Exercise details
Nothing should appear in the answer except the line containing "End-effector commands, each" and the lines following it through the end of the listing, each given exactly.

Available data
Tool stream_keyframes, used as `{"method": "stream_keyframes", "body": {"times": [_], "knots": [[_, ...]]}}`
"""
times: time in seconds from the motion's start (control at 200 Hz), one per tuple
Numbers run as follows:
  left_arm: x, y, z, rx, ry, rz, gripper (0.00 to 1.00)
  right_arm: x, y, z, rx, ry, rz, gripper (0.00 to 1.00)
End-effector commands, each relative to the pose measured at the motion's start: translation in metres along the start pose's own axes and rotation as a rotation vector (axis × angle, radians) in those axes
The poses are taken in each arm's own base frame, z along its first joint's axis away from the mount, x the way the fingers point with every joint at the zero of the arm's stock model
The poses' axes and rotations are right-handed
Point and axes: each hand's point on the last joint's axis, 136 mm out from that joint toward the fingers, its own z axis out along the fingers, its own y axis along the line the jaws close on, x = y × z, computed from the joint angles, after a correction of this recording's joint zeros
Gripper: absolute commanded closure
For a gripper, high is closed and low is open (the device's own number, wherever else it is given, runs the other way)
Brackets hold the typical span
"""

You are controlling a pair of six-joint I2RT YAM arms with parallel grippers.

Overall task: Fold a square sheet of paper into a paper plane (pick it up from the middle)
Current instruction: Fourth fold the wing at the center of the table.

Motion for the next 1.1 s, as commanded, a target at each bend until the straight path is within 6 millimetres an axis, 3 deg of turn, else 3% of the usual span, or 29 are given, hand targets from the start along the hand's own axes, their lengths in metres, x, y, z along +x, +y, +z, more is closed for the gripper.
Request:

Reply to the task
End-effector commands, each relative to the pose measured at the motion's start: translation in metres along the start pose's own axes and rotation as a rotation vector (axis × angle, radians) in those axes
The poses are taken in each arm's own base frame, z along its first joint's axis away from the mount, x the way the fingers point with every joint at the zero of the arm's stock model
The poses' axes and rotations are right-handed
Point and axes: each hand's point on the last joint's axis, 136 mm out from that joint toward the fingers, its own z axis out along the fingers, its own y axis along the line the jaws close on, x = y × z, computed from the joint angles, after a correction of this recording's joint zeros
Gripper: absolute commanded closure
For a gripper, high is closed and low is open (the device's own number, wherever else it is given, runs the other way)
Brackets hold the typical span
"""

You are controlling a pair of six-joint I2RT YAM arms with parallel grippers.

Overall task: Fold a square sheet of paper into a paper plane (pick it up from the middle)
Current instruction: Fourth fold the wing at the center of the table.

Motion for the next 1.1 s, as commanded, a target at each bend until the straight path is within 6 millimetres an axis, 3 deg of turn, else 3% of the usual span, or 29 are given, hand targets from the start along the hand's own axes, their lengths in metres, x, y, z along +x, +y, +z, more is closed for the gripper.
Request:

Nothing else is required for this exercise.